Suasana posko donasi Pejuang Gayatri di di depan gedung dprd Tulungagung ( Heru Susanto ajttv.com)
TULUNGAGUNG, AJTTV.COM – Di tengah hiruk pikuk kota, di sudut Alun-alun Tulungagung, sebuah tenda sederhana menjadi saksi bisu semangat gotong royong yang tak lekang oleh waktu. Ini bukan tenda pedagang, melainkan posko donasi bagi sebuah aksi damai yang dijadwalkan pada 11 September 2025. Gerakan ini dinamai “Pejuang Gayatri,” sebuah nama yang merujuk pada pahlawan yang memperjuangkan keadilan di masa lalu. Kini, semangat itu dihidupkan kembali oleh warga biasa, demi isu-isu yang dekat dengan kehidupan mereka.

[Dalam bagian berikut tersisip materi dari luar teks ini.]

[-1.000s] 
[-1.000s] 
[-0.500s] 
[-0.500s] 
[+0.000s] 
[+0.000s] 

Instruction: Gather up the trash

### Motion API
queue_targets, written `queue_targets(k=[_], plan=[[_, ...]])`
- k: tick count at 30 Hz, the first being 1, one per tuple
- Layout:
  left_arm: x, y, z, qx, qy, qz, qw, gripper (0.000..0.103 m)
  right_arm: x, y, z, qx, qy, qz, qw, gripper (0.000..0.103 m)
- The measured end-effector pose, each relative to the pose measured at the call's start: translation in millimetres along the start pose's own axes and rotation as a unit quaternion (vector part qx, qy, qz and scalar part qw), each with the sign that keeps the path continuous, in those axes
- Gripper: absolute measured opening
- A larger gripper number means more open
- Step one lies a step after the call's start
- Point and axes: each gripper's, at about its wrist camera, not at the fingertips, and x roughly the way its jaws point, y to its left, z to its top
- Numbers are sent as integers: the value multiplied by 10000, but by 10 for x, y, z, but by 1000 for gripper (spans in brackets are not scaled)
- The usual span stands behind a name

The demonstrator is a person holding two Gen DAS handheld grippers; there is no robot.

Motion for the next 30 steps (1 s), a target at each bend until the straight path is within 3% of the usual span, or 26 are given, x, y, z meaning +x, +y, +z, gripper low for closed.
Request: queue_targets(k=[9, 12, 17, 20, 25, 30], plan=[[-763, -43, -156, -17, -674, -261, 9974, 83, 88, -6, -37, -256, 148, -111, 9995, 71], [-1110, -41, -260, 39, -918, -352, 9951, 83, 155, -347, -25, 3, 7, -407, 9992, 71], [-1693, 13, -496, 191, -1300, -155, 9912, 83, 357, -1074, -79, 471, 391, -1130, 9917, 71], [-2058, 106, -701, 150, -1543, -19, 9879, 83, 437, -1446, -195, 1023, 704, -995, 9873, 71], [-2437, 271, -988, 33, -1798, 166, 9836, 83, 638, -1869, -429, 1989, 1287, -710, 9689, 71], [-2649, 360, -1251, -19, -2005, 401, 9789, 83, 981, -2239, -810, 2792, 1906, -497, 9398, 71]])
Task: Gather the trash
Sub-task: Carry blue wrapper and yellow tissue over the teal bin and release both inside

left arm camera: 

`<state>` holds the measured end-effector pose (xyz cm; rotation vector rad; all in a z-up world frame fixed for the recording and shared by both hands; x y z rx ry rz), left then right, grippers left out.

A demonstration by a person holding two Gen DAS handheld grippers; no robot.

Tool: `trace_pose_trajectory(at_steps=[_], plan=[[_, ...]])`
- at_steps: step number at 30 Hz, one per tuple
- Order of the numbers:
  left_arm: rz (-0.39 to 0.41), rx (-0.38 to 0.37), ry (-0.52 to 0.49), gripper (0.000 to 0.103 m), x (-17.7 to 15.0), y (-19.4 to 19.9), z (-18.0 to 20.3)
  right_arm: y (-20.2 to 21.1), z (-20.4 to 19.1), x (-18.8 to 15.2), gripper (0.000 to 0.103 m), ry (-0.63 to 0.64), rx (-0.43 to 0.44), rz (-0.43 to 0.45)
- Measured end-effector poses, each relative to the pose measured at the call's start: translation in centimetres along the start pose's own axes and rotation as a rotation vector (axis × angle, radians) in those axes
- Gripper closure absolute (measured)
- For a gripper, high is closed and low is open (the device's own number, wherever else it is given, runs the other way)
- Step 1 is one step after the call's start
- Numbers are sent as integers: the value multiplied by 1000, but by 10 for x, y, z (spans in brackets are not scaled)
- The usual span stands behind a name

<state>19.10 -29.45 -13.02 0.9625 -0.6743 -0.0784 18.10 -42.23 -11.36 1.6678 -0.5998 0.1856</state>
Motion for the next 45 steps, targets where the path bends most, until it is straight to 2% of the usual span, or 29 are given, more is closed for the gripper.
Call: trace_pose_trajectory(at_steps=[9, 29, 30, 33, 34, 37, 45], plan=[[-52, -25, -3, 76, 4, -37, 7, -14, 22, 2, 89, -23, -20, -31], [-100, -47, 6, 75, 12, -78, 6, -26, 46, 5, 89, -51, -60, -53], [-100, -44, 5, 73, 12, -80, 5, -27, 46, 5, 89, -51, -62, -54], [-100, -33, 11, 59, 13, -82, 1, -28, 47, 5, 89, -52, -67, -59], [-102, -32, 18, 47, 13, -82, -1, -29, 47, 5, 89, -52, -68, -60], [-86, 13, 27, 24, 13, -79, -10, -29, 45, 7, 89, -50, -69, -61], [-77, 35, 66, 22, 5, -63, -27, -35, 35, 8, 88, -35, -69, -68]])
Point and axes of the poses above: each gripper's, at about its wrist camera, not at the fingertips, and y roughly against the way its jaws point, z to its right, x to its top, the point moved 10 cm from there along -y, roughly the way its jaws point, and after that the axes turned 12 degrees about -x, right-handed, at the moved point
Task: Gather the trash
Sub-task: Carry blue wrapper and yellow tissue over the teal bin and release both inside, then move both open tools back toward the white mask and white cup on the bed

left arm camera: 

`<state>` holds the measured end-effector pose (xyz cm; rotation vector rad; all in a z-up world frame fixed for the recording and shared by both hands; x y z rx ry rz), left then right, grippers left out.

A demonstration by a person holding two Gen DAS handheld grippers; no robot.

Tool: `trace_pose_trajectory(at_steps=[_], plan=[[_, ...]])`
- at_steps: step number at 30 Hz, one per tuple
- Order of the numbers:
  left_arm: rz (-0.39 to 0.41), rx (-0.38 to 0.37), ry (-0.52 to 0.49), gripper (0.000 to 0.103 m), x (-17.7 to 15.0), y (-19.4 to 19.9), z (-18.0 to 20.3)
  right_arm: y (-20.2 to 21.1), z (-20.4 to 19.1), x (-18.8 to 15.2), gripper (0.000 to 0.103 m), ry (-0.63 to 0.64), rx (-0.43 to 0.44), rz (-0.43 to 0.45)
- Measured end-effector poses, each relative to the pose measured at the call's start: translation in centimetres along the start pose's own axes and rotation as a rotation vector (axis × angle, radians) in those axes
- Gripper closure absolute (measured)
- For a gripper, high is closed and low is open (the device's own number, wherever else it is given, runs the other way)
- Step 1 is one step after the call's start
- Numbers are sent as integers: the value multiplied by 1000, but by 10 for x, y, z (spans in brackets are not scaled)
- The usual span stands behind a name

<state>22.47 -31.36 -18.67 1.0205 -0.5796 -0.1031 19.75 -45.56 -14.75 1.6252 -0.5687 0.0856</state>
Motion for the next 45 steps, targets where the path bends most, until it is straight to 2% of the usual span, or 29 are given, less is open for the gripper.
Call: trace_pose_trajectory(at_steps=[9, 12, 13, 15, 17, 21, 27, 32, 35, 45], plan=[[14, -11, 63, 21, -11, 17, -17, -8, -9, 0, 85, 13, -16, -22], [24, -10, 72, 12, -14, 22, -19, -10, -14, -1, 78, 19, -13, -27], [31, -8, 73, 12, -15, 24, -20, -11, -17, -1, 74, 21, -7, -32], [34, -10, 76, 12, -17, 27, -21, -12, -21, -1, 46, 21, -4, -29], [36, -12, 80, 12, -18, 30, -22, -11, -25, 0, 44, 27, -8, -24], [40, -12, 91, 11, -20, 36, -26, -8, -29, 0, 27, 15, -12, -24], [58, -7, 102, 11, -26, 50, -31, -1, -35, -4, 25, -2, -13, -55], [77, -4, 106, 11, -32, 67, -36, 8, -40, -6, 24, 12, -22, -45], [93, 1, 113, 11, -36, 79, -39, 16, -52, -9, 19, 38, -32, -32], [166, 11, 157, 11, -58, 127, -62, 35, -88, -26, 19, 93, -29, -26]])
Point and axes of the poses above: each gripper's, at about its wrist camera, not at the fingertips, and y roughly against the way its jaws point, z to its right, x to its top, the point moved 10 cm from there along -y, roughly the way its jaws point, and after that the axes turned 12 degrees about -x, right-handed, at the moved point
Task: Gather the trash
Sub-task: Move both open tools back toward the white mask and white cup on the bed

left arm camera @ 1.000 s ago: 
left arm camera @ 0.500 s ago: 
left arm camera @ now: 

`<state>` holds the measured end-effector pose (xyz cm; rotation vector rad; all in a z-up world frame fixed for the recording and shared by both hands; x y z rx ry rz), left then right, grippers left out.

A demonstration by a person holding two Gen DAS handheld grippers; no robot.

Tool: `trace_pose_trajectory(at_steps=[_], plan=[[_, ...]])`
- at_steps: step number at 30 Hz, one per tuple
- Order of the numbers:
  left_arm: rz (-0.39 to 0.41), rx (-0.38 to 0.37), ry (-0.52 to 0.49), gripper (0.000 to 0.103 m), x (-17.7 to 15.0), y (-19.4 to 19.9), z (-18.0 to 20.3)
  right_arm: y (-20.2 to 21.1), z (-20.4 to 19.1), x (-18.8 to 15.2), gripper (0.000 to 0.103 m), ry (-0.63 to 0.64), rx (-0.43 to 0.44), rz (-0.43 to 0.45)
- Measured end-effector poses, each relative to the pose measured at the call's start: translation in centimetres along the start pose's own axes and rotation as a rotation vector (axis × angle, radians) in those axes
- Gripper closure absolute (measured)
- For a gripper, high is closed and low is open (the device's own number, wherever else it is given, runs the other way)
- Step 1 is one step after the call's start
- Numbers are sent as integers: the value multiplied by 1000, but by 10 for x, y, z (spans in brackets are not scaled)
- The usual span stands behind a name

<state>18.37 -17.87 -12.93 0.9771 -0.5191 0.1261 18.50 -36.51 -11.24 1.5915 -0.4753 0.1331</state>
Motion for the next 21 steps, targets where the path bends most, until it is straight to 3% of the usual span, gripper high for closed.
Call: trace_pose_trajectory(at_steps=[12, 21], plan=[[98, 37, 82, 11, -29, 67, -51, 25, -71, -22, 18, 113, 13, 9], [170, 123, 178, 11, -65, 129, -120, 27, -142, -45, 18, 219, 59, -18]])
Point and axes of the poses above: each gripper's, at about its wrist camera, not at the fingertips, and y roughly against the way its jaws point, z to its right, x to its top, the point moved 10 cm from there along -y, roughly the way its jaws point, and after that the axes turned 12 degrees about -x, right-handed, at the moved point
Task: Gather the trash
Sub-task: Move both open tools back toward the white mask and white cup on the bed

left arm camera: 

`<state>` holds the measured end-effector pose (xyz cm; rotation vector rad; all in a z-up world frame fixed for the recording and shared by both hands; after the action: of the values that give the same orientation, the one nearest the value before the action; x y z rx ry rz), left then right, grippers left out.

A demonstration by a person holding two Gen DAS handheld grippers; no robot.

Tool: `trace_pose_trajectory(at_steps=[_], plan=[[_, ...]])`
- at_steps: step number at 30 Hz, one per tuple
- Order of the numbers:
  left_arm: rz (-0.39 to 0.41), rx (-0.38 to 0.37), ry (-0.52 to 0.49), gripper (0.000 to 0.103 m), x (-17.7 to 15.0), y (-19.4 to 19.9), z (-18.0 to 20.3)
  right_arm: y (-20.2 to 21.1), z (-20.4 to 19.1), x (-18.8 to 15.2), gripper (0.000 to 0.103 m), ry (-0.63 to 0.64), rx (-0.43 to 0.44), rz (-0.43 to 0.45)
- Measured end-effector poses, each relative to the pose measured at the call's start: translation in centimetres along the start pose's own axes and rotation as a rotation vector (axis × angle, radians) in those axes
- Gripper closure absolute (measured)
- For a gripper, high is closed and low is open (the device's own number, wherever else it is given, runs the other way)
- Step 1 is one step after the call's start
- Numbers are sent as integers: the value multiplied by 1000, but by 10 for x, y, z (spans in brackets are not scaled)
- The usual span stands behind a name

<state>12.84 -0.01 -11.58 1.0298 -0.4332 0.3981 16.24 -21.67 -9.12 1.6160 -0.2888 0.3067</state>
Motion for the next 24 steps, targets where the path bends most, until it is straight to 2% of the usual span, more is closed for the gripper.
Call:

Ahmad Dardiri, salah satu koordinator aksi, berbagi cerita tentang bagaimana inisiatif ini muncul. “Ini semua berasal dari antusiasme warga,” ujarnya, Minggu (7/9/2025), Matanya memancarkan ketulusan. “Banyak yang ingin membantu, tapi tidak bisa ikut turun ke jalan. Donasi ini adalah cara mereka untuk tetap menjadi bagian dari perjuangan.”
Posko donasi ini tidak hanya menerima sumbangan uang, tetapi juga air mineral, bahkan bahan makanan seperti pisang dan ubi dari warga pegunungan yang merasa terpanggil. Hal ini menunjukkan bahwa aksi ini bukan hanya didukung oleh sekelompok aktivis, tetapi oleh seluruh lapisan masyarakat—mulai dari pekerja migran di luar negeri hingga petani di lereng gunung.
Lebih dari Sekadar Protes
Aksi yang akan datang ini bukan sekadar unjuk rasa biasa. Ini adalah kelanjutan dari perjuangan yang telah dimulai sebelumnya. Salah satu isu utama yang diangkat adalah reforma agraria, khususnya tentang pembangunan makam modern di Desa Ngepoh, Kecamatan Tanggunggunung, yang dinilai ilegal. Masalah ini menyentuh langsung keadilan dan hak-hak tanah masyarakat lokal.
Namun, cakupannya melampaui isu lokal. Dardiri menjelaskan bahwa mereka juga akan menyuarakan isu-isu nasional yang relevan, mendorong agar pemerintah daerah maupun pusat bekerja secara profesional dan transparan. “Aksi ini untuk mendorong kinerja atau karakter kerja pemerintah,” tegasnya.
Strategi Pengamanan dan Pesan Damai
Dengan target massa hingga 1.000 orang, para koordinator sadar akan risiko yang mungkin terjadi. Untuk menjaga ketertiban dan mencegah penyusup, mereka telah merancang strategi pengamanan unik. Para peserta aksi akan dilarang mengenakan masker dan topi harus dibalik, sehingga wajah mereka mudah dikenali. Selain itu, akan ada tanda pengenal khusus yang hanya akan dibagikan pada hari-H.
”Kami mementingkan substansi dan esensi gerakan, bukan hanya jumlah massa,” kata Dardiri. Pesan ini menunjukkan bahwa “Pejuang Gayatri” lebih mengutamakan aksi yang bermakna dan damai, daripada sekadar keramaian.
Aksi damai ini direncanakan akan dimulai dari GOR Lembupeteng, lalu menuju kantor ATR/BPN, dan berakhir di gedung DPRD Tulungagung. Di sanalah mereka akan menyampaikan aspirasi, membawa harapan akan perubahan yang lebih baik untuk kota mereka. Di balik tenda sederhana di Alun-alun, semangat perjuangan ini terus berdenyut, menjadi bukti nyata bahwa suara rakyat, ketika disatukan, memiliki kekuatan yang tak terhingga.